A random and incomplete selection of documents obtained under FoI shed light on what might be the point of the SEND spying affair.
Many of the documents released reveal that Education Director, Alison “Pervy” Hurley and her SEND managers were taking a lot of interest in FoI requests made by parents and in posts on social media between parents regarding legal action or judicial review.
For starters, council officers should not be interfering in the public’s use of FoI. This is laid out in FoI legislation as unlawful. Hurley and her spy team have therefore broken the law by obtaining evidence of FoI requests by parents and using them to discourage parents who were members of the Bristol Parent Carer Forum from making further requests.

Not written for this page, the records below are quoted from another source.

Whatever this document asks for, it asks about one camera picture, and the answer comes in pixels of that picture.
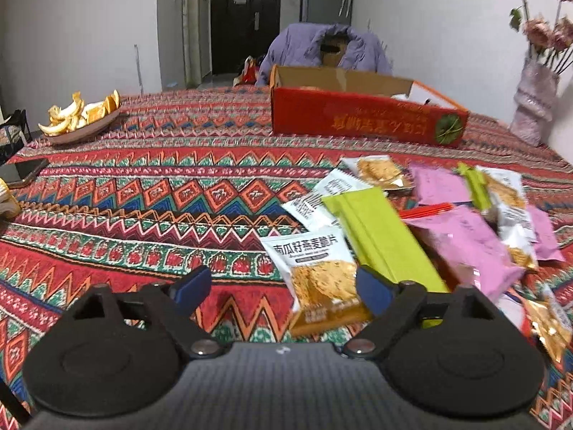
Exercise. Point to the white pole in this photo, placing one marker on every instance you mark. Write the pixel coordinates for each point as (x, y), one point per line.
(137, 69)

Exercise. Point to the red cardboard box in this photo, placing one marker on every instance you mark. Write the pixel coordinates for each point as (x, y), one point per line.
(358, 116)

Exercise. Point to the purple jacket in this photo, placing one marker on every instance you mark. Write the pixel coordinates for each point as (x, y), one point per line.
(291, 49)

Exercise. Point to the oat crisp snack packet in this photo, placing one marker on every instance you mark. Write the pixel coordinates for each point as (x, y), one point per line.
(313, 273)

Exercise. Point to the pile of oat crisp packets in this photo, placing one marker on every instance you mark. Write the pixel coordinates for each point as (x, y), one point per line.
(380, 172)

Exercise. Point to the yellow object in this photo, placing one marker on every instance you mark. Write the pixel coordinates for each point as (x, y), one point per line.
(6, 199)

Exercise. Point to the black door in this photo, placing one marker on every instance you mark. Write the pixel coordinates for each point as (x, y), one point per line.
(237, 40)

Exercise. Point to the black smartphone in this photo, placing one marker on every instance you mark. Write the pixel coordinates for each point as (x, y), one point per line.
(24, 171)

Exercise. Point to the brown plate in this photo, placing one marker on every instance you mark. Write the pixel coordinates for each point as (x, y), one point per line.
(85, 132)

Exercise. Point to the pale pink vase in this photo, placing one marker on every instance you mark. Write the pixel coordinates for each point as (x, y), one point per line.
(535, 98)

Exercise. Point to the dried pink rose bouquet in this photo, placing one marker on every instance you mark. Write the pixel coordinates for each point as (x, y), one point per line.
(539, 31)

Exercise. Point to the brown chair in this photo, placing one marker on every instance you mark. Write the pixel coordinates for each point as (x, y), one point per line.
(333, 58)

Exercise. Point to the orange peels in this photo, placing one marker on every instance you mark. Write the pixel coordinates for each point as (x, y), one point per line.
(71, 114)

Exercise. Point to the black chair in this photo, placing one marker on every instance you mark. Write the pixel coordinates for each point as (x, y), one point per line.
(15, 130)

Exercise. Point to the red patterned tablecloth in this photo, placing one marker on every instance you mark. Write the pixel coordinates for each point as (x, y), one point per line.
(179, 215)

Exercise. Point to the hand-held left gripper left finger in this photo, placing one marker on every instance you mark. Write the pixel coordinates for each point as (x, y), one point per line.
(193, 290)

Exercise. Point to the red snack packet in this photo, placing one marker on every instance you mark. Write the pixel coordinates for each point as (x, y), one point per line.
(425, 210)

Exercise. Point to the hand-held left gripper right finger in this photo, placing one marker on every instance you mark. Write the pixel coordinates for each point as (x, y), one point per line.
(374, 293)

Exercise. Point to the red bag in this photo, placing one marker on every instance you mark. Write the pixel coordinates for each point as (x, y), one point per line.
(251, 69)

On the question of legal action and judicial review, are People Director, Hugh “Cares” Evans and his Education Director Hurley running an informal demand management policy in SEND?
This is a money-saving policy used by public service managers to prevent take-up of services, often through obstruction. Council tactics may include slow and confusing processes, ignoring correspondence and communications, forcing people into long complaints processes and simply refusing people services they are entitled to.
The last thing Evans and Hurley need is parents taking legal action to obtain the services they are entitled to as this creates a double cost to the council. The cost of providing the service they’ve tried to avoid delivering and also the cost of any legal action.
Who agreed to pay our council bosses large sums to block people from asserting their legal rights to services?